§ **EXERCISE**: Every line of the entries with the word "spaces" in it should be shown.

----

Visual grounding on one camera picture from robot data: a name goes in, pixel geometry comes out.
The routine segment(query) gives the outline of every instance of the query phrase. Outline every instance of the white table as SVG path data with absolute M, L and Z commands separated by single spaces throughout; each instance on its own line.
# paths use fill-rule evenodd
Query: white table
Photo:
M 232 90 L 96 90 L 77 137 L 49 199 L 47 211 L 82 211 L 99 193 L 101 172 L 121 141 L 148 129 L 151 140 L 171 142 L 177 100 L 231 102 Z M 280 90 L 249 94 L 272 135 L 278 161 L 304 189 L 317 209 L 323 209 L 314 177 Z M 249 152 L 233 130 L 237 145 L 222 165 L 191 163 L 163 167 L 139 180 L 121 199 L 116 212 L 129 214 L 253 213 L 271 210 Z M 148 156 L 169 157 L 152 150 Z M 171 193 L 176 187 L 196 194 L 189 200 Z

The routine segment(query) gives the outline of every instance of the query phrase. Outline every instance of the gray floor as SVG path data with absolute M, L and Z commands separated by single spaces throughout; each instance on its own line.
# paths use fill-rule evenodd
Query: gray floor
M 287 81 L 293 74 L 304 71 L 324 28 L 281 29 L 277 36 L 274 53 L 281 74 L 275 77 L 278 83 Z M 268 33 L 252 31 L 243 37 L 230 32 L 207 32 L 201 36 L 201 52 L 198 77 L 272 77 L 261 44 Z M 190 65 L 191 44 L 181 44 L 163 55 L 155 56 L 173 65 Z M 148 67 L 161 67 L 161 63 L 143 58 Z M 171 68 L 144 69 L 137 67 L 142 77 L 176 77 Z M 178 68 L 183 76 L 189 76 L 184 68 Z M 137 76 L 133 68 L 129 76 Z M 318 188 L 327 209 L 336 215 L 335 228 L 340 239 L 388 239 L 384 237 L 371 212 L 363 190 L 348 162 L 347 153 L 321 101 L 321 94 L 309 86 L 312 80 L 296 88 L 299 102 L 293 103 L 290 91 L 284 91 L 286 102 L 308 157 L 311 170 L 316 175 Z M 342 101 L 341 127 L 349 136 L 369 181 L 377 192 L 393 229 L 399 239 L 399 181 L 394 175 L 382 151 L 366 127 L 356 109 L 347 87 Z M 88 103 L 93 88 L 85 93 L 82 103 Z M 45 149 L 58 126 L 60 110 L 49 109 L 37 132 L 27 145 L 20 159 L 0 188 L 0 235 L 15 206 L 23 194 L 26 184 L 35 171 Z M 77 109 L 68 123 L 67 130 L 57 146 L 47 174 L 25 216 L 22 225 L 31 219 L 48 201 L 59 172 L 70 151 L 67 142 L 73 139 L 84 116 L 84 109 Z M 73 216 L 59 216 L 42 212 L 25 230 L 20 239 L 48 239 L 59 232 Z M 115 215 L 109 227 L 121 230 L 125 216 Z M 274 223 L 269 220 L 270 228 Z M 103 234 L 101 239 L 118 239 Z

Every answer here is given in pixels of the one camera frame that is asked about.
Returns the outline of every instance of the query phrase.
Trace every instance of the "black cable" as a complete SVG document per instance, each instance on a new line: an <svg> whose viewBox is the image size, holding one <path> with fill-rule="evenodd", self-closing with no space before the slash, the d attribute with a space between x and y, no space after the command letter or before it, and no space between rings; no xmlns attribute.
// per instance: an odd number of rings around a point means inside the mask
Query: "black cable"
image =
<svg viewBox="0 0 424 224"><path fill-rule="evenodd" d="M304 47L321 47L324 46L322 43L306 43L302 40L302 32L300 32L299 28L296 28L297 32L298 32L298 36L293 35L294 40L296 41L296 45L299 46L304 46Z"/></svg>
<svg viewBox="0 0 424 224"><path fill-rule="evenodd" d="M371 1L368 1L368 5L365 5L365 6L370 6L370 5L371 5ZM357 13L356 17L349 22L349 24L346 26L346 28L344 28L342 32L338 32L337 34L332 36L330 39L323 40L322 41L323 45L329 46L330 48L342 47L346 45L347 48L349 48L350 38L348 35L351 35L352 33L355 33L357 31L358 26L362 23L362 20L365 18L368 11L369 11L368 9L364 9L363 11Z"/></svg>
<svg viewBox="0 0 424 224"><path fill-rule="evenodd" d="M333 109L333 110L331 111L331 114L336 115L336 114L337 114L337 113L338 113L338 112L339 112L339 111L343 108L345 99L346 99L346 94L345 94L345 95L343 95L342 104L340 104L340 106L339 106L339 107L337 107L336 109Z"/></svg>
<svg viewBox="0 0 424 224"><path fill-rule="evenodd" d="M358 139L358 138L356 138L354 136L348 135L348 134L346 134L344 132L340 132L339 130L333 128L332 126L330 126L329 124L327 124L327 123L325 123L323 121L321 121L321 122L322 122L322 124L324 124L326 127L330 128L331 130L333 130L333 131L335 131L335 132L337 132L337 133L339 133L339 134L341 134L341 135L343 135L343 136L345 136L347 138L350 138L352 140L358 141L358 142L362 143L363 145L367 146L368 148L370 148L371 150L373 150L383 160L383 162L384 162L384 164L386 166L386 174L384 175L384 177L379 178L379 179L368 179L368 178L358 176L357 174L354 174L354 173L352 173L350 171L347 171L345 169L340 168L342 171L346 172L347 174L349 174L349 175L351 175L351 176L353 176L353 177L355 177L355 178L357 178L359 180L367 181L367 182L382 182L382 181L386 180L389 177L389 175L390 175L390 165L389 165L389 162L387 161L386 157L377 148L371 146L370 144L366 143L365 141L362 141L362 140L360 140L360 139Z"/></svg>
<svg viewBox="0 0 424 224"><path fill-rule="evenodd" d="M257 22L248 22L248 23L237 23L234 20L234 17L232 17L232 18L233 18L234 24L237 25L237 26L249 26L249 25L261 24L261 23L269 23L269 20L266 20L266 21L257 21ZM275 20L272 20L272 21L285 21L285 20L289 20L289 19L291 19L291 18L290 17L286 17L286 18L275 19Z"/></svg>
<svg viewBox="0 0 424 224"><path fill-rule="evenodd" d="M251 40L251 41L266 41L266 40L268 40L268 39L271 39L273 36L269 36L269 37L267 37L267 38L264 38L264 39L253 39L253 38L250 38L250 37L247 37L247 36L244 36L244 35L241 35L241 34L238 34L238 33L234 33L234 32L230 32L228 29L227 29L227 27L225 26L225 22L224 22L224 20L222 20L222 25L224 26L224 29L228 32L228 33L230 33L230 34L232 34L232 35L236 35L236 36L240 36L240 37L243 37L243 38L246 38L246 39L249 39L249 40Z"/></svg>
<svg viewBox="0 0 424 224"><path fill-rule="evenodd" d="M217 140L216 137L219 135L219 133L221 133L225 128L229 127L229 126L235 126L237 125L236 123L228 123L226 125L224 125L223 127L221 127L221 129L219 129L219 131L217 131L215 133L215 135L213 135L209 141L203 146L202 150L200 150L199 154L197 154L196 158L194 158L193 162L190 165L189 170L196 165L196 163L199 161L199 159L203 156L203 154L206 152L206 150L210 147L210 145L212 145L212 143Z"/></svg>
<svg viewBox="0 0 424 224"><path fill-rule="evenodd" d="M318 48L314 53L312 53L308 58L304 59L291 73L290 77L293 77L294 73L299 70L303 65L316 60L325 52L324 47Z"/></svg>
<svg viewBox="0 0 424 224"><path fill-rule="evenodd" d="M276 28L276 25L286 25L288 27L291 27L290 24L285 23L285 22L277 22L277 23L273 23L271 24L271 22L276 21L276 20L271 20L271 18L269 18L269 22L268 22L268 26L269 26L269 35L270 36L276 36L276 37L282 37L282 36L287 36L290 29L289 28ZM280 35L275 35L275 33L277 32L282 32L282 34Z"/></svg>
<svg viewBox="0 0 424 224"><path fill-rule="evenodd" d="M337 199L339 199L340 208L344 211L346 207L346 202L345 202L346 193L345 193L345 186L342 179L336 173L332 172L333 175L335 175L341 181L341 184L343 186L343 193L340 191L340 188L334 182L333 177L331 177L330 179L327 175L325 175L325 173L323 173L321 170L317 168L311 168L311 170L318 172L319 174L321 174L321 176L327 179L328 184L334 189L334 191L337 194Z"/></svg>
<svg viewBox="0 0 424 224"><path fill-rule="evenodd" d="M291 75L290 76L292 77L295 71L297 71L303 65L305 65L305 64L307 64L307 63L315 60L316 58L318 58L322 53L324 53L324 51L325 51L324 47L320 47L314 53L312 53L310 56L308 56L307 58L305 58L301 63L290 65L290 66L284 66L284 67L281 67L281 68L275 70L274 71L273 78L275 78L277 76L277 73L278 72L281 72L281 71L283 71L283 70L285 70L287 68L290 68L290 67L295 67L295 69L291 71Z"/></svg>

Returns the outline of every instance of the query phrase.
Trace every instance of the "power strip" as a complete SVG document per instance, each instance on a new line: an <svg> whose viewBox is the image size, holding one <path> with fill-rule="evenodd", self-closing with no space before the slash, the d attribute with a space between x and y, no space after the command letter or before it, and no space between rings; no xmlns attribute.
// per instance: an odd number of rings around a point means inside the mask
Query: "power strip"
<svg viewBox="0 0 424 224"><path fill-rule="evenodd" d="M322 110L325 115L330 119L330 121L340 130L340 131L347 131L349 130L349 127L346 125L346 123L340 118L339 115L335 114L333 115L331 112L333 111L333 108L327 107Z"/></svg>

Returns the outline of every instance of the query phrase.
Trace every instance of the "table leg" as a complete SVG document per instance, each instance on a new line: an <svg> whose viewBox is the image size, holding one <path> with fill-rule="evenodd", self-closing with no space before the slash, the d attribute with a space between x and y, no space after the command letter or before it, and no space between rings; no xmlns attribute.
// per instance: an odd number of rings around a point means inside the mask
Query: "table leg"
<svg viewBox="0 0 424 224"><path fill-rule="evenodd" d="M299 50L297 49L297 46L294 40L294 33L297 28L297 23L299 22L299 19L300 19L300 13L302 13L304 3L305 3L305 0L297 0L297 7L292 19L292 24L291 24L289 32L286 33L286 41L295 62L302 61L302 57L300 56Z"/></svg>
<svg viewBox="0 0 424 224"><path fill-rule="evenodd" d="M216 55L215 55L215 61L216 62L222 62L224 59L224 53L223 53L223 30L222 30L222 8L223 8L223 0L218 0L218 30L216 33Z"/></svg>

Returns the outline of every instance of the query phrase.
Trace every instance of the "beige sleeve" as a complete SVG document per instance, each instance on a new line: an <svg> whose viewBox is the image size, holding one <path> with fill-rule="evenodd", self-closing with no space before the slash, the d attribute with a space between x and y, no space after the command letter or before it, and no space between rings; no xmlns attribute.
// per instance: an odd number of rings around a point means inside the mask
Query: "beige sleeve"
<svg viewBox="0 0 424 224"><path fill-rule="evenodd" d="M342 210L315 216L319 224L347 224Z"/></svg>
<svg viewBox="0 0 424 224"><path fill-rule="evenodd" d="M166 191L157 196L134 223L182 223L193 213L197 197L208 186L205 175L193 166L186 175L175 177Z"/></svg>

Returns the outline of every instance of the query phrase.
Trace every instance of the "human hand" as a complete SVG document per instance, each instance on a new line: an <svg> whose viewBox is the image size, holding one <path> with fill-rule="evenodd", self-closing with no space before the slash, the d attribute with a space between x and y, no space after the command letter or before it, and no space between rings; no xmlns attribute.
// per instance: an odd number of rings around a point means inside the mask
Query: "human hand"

----

§ **EXERCISE OUTPUT**:
The routine segment(query) gives the outline of every instance of the query phrase. Outline every instance of the white table as SVG path data with absolute M, L and Z commands separated by single spaces throughout; each instance on its own line.
The routine segment(query) gives the outline of every instance of the query phrase. Outline every instance of the gray floor as SVG path data with absolute M, L and Z commands separated by single spaces throughout; each instance on its own line.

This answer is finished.